En 1997 Paul Thomas Anderson le entregó el guion de Boogie Nights y la percepción del público cambió de golpe. Interpretar a Dirk Diggler exigía una mezcla de vulnerabilidad y arrogancia que nadie esperaba de un tipo que hasta entonces solo lucía abdominales. La crítica aceptó que aquel joven de Massachusetts tenía una presencia física capaz de sostener una película de tres horas sin pestañear.
A partir de ahí su estrategia fue clara. Alternó proyectos comerciales con directores de prestigio para evitar que lo encasillaran en el cine de acción puro. En 2006 trabajó a las órdenes de Martin Scorsese en Infiltrados y logró una nominación al Oscar como actor de reparto. Su personaje era un policía malhablado que básicamente funcionaba como un reflejo de los tipos que conoció en su juventud.
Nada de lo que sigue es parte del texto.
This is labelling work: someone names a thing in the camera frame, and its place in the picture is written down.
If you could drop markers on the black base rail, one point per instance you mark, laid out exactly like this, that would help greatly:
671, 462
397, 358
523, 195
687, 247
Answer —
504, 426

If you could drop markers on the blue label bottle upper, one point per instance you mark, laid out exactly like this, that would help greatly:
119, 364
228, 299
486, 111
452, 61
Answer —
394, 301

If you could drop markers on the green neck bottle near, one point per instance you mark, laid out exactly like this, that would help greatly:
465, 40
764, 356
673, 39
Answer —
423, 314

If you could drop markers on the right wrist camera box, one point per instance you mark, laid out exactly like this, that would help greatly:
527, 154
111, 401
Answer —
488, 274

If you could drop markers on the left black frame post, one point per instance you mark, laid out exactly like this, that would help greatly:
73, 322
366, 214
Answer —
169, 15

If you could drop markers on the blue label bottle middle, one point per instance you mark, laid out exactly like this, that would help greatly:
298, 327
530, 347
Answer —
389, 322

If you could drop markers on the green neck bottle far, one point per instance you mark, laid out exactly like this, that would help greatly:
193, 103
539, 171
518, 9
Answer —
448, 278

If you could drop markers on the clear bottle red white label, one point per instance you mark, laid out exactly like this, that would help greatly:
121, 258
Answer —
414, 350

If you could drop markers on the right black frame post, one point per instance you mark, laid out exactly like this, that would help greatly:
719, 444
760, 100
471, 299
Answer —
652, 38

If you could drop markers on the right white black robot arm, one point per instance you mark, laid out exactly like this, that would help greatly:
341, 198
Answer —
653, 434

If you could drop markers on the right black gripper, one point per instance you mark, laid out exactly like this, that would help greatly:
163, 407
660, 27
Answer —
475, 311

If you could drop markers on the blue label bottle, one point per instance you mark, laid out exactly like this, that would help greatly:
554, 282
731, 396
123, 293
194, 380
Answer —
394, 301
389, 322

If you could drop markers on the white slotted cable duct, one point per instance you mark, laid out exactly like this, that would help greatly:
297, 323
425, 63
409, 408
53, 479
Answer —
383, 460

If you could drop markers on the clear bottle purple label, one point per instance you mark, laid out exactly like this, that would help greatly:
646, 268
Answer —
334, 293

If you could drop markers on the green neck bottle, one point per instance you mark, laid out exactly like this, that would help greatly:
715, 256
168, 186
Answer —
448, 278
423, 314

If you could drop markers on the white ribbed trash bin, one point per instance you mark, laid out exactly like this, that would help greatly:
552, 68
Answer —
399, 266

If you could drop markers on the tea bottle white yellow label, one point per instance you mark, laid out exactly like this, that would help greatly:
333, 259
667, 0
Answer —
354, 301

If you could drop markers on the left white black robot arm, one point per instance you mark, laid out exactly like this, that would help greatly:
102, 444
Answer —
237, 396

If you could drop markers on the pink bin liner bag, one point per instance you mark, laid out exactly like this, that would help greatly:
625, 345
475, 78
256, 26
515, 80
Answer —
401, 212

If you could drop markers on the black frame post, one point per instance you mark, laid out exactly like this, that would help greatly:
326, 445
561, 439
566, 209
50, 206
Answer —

Wahlberg entendió pronto que el verdadero poder en Hollywood no está delante de la cámara sino en los contratos. En 2004 estrenó El séquito en HBO (una serie inspirada en sus propias vivencias) y descubrió que generar contenido era más rentable que esperar a que sonara el teléfono. Porque la industria es caprichosa pero los porcentajes de beneficios son exactos.
Y la apuesta funcionó.
En 2010 produjo y protagonizó The Fighter tras pasar años entrenando como un boxeador profesional. Convenció a los inversores de que el proyecto era viable incluso cuando los grandes estudios dudaban del potencial de una historia tan cruda. Su obsesión por el control lo llevó a fundar empresas de nutrición, gimnasios y hasta una cadena de hamburgueserías con sus hermanos.
El actor se transformó en una marca que opera con la precisión de un reloj suizo. Su rutina diaria empieza de madrugada y termina antes de que la mayoría de sus compañeros de profesión hayan tomado su primer café. Pero esa rigidez es la que le permite gestionar franquicias multimillonarias como Transformers mientras mantiene su estatus de tipo duro fiable.
Durante 2023 rodó Plan en familia para una plataforma de streaming buscando un tono de comedia ligera que llegara a todos los públicos. En 2024 estrenó Arthur, una historia sobre una carrera de resistencia en la selva que le obligó a un esfuerzo físico extremo a pesar de superar ya los cincuenta años. Así que su carrera sigue una línea recta donde el descanso no parece una opción viable.
En 2025 trabajó bajo la dirección de Mel Gibson en el thriller Flight Risk interpretando a un piloto sospechoso. Este papel supuso un regreso a personajes más oscuros y menos heroicos (lejos de la imagen de padre de familia que ha cultivado en la última década). La fe y el gimnasio dictan su agenda diaria sin excepciones.
Se levanta cada día a las dos y media de la mañana para empezar su primera sesión de entrenamiento. Su patrimonio neto estimado supera los 400 millones de dólares.